Stored dataset items
===============

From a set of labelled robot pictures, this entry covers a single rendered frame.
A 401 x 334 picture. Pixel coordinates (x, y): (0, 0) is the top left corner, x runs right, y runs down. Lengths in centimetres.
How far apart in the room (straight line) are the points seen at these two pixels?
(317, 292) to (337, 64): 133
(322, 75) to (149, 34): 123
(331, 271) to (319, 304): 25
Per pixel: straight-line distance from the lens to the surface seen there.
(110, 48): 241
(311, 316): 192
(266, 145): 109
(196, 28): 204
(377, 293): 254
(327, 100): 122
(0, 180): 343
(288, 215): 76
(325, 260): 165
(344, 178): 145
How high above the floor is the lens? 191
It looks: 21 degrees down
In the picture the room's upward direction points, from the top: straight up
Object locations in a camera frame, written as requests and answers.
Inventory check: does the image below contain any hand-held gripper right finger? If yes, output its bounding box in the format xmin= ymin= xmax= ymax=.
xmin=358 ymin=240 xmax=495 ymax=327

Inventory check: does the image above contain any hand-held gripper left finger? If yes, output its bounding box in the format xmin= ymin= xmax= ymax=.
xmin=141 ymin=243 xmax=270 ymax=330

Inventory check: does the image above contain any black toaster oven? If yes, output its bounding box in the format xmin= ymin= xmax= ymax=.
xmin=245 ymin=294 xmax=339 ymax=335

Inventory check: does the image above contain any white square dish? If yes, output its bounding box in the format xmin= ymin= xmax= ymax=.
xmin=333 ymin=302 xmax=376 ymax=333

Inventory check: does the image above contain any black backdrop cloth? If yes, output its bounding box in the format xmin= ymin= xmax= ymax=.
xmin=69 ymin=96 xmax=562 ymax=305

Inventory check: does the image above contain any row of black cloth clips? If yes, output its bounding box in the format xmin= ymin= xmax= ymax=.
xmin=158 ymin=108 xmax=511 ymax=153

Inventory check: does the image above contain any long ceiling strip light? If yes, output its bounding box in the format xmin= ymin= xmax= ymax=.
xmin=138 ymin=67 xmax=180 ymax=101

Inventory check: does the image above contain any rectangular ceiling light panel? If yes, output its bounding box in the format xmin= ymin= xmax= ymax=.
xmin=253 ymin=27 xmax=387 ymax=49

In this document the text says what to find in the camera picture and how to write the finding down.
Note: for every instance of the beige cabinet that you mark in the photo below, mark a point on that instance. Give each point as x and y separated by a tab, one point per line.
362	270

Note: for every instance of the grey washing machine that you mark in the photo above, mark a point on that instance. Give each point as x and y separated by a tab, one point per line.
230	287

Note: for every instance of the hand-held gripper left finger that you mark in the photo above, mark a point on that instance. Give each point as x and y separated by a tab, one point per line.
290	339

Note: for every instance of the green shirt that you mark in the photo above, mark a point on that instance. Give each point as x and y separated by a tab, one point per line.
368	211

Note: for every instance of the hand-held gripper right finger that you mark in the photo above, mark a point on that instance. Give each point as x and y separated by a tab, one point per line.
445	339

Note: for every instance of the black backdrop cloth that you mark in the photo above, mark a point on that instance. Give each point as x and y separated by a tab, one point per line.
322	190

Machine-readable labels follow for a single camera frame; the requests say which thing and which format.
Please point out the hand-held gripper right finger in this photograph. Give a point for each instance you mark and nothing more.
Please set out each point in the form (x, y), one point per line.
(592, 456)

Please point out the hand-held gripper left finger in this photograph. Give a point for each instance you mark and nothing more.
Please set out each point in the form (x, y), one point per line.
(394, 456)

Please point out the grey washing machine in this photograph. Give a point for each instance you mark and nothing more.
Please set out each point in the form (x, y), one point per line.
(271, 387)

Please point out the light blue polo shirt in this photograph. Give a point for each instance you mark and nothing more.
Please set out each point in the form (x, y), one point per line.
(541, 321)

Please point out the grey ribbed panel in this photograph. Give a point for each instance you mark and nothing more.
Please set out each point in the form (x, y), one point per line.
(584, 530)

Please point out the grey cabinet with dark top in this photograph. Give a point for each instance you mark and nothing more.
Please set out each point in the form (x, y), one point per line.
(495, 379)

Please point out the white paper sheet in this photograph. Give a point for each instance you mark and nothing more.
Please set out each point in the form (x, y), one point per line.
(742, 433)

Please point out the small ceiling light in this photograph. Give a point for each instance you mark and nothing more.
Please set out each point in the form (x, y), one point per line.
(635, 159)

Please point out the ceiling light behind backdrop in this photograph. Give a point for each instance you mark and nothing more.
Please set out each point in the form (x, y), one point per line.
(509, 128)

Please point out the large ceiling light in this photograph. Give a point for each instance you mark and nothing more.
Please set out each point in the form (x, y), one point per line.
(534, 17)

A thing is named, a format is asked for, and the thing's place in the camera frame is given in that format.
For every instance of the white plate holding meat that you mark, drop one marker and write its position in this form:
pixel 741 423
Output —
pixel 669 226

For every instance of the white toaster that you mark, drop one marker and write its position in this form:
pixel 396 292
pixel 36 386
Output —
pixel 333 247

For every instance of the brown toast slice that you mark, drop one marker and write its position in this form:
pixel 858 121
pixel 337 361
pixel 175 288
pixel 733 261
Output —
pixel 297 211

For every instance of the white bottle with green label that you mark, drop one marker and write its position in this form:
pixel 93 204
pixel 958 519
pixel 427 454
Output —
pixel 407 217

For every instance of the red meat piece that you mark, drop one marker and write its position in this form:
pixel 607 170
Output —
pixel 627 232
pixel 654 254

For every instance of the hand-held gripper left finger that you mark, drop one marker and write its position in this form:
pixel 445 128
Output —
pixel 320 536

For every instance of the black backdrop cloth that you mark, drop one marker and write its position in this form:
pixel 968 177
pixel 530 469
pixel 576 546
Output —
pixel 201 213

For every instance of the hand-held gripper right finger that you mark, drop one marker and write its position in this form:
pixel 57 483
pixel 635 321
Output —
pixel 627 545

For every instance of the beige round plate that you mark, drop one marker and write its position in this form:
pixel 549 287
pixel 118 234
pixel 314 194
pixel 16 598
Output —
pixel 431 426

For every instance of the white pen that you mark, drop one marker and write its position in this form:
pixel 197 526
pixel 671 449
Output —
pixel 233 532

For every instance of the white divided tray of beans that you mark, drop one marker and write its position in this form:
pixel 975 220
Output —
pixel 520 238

===============

→ **Task statement**
Review the entries above and return every line where "seen" appears.

→ **Solution for this exercise**
How far apart in the room (straight line) are the points seen at these two pixels?
Per pixel: straight-line distance from the lens to the surface seen there.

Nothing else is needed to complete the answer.